XFROG trace observed using an optical beat as a reference pulse
An XFROG trace was measured by changing the angle of the fused-silica plate inserted in the path of the beam emitting at 600 nm. As expected, the fringe pattern at 480 nm remained unchanged because this component appears by sum-frequency generation of the beams at 1200 and 800 nm. The angular dependence of the shift in the fringe pattern relative to that observed at 480 nm (Fig. 4) shows that the observed data are in good agreement with the results of the calculation. This suggests that the Raman sidebands generated by four-wave Raman mixing are phase locked and that the fringe pattern can be used to control the relative phase in Fourier synthesis to generate a specified temporal waveform.
Dependence of the angle of the fused-silica plate on the phase shift in the fringe pattern observed at 400 nm. Solid line calculated data, red circles observed data
3.2 Reconstruction of XFROG trace
The structure of the XFROG trace is complicated and is difficult to retrieve the observed data. Hence, an XFROG trace was calculated employing several conditions to fit the observed data to interpret the structure of the trace and know the direction to optimize the spectral parameters in Fourier synthesis to generate ultrashort optical pulses.

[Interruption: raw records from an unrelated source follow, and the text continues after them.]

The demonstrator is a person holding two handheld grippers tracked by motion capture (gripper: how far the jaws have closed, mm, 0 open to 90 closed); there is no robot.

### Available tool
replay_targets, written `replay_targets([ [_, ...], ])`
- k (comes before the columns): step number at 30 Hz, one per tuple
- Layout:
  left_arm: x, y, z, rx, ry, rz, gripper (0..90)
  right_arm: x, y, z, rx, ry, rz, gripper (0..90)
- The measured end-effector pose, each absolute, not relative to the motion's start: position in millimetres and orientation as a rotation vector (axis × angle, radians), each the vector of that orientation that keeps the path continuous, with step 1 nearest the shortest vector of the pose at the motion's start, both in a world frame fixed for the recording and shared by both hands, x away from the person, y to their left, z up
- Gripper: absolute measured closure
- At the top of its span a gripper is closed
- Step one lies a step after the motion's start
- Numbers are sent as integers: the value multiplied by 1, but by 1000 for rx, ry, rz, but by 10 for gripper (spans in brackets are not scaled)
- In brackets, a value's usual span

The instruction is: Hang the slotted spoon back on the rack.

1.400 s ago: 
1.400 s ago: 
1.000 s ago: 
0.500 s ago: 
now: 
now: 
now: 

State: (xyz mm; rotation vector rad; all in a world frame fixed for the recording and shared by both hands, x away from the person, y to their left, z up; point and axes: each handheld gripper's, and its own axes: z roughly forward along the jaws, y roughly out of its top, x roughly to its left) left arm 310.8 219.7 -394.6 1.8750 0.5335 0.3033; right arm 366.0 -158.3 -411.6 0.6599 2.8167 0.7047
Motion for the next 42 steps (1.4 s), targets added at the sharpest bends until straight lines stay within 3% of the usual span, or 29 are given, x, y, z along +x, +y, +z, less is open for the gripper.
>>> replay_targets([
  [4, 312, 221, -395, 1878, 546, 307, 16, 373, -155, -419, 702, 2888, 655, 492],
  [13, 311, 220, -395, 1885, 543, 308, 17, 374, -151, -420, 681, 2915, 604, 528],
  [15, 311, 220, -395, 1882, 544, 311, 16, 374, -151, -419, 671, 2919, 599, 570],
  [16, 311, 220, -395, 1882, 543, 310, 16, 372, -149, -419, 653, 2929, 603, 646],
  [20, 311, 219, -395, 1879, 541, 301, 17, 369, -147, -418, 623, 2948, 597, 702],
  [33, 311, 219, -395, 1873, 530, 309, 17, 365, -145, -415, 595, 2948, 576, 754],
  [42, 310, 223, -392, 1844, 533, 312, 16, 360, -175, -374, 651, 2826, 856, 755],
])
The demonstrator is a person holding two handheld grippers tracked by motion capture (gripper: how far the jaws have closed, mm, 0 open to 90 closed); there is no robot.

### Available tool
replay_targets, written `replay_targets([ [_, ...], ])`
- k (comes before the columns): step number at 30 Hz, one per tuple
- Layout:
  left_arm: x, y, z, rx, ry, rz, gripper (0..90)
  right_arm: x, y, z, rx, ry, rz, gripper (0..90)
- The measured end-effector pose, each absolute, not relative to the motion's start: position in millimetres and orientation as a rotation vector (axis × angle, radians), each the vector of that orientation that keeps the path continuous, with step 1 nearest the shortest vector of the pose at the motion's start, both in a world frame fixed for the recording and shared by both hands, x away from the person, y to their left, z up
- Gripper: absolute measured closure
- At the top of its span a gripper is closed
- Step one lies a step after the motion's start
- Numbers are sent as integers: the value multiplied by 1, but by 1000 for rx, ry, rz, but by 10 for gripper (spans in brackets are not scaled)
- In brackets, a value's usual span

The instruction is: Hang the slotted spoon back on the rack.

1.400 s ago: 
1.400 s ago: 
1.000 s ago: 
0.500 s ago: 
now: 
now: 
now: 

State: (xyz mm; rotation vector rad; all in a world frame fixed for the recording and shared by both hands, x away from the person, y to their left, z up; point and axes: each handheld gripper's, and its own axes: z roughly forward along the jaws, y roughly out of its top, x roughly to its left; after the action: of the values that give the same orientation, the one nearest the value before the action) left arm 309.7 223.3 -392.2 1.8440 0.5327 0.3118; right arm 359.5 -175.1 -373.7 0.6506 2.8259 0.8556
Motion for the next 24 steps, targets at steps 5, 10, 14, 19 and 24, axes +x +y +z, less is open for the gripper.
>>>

3.2.1 Interference fringe pattern
An XFROG trace was calculated in a computer simulation assuming an optical beat with a pulse width of 35 fs emitting at 800 and 1200 nm as a reference pulse, and a pulse train with a pulse width of 35 fs emitting at 600, 800, and 1200 nm was used as a test pulse. In theory, a pulse train consists of several 2.4-fs pulses in a 35-fs envelope. Figure 5a, b show two XFROG traces calculated using a single-color beam and a two-color beam (optical beat) as a reference pulse, respectively. They are apparently different from each other, and the main features are identical to the observed data (see Sect. 3.1). With a single-color reference pulse, only three spectral components with no interference fringe appear in the trace. In contrast, when an optical beat was used as a reference pulse, interference fringes are clearly observed in the components at 400 and 480 nm. The interference fringe at 480 nm is the superposition of the spectral component arising from the sum-frequency generation of the emissions at 800 nm in the test pulse and at 1200 nm in the reference pulse, and of the spectral component arising from the sum-frequency generation of the emission at 1200 nm in the test pulse and at 800 nm in the reference pulse. These two spectral components interfere with each other to form the interference fringe at 480 nm in Fig. 5b. In a similar manner, the interference fringe at 400 nm results from the superposition of the spectral component arising from the sum-frequency generation of the emissions at 600 nm in the test pulse and at 1200 nm in the reference pulse, and the spectral component arising from second harmonic generation of the emission at 800 nm in the reference pulse and at 800 nm in the test pulse. These two spectral components interfere with each other to form the interference pattern at 400 nm. Hence, the interference fringe at 400 nm contains information concerning the relative phase among the three spectral components at 600, 800, and 1200 nm.
XFROG traces calculated using a single-color beam (800 nm) and b two-color beam (800 and 1200 nm) as a reference pulse
Figure 6 shows the expanded views calculated under the two conditions: (a) all the emissions at 600, 800, and 1200 nm are in phase, whereas (b) the phase of the emission at 600 nm is shifted by π rad (out of phase) against the phases of the other two emissions. The calculated patterns of the two are very different. It should be noted that such information is not obtainable using conventional XFROG with a signal-color reference pulse. Alternatively, the interference patterns were calculated by changing the relative phase of the reference pulse from zero (in phase) to π/2 rad for the 1200-nm emission. However, no difference was observed, suggesting that changing the relative phase in the reference pulse is pointless about characterizing the test pulse.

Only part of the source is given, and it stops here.